Throughout its recent history, particularly post-WWII, U.S. foreign policy has relied on the carefully crafted narrative of spreading democracy and maintaining global order for those who cannot do so themselves. Although some may argue that the 2003 Iraq War was necessary to combat terrorism and promote freedom, the evidence suggests otherwise. The sudden move to unilateral action, combined with the dismissal of international law, and the humanitarian toll revealed a deeper issue: a crumbling empire advanced by overreach and imperial motives. These findings matter because they highlight the long-term consequences of prioritizing self-interest over international cooperation. In Bush’s State of the Union address, he calls for the establishment of a `New World Order’, and defines the United State’s role as the torch bearer for the ideals of this global vision (Kerton-Johnson). However, as the global community grows increasingly skeptical of American leadership, the United States faces the new challenge of where it stands in a post-Iraq reality. In sum, if the U.S. fails to align its policies with multilateral principles, it risks further eroding its legitimacy and influence on the world stage.
References
[1] D’Haeseleer, Brian. “Paving the Way for Baghdad: The US Invasion of Panama, 1989.” The International History Review, vol. 41, no. 6, 2 Nov. 2019, pp. 1194-1215, https://doi.org/10.1080/07075332.2018.1480512.
[2] Fisher, Louis. “Deciding on War against Iraq: Institutional Failures.” Political Science Quarterly, vol. 118, no. 3, 2003, pp. 389-410. JSTOR, www.jstor.org/stable/30035781.
[3] Kerton-Johnson, Nicholas.
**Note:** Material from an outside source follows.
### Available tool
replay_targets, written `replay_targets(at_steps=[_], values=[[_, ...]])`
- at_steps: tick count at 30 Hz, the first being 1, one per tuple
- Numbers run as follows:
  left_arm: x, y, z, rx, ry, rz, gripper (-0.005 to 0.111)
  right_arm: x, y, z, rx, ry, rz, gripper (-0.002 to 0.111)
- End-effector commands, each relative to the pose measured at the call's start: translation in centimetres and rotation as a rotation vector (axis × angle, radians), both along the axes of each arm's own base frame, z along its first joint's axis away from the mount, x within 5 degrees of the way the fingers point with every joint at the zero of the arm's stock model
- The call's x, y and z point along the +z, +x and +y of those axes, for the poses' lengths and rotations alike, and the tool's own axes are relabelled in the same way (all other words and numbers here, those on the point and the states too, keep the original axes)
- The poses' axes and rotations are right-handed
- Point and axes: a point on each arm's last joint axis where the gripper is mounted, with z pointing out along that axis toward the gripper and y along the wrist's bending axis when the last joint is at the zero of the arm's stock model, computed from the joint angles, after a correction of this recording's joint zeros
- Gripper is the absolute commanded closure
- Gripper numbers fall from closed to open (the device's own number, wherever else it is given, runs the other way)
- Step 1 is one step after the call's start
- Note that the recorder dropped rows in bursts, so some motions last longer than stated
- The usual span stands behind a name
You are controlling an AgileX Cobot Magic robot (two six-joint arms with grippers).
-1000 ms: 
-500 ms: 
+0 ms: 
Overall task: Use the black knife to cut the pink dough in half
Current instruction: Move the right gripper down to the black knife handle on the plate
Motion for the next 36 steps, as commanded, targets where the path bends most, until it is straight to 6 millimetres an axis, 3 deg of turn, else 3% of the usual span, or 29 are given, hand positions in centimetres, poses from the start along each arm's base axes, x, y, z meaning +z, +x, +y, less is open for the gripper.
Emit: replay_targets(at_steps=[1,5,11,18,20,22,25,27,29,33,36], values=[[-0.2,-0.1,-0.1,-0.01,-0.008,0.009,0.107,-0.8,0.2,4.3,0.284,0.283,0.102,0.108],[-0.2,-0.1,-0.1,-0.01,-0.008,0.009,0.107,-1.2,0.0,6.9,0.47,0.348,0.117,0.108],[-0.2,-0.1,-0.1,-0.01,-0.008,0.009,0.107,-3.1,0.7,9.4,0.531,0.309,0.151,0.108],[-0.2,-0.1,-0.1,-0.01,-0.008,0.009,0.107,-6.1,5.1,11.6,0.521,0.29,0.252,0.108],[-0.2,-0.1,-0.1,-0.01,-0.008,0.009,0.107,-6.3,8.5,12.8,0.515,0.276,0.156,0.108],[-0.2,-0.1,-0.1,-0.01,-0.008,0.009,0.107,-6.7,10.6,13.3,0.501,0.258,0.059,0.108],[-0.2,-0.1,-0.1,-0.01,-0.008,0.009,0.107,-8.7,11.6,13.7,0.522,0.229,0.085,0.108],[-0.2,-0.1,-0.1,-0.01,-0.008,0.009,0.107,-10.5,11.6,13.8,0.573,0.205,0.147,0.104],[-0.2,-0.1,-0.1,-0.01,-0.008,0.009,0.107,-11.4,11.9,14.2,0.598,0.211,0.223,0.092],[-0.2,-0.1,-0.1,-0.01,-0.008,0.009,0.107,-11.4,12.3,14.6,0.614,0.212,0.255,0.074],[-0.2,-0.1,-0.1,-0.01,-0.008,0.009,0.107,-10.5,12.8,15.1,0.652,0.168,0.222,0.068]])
Justifying America’s Wars: The Conduct and Practice of US Military Intervention. Routledge, 2011. Contemporary Security Studies.
[4] Rose, Jarrett Robert. “Blowback: The American Military Empire, ‘Freemarket’ Globalization, the Iraq Wars, and the Rise of Islamic State.” 2015. San Diego State University, M.A. thesis. ProQuest, https://login.proxy.bib.uottawa.ca/login?url=https://www.proquest.com/dissertations-theses/blowback-american-military-empire-freemarket/docview/1771508908/se-2?accountid=14701.
[5] Savoy, P. “The Moral Case against the Iraq War.” The Nation, vol. 278, no. 21, 31 May 2004, pp. 16-20.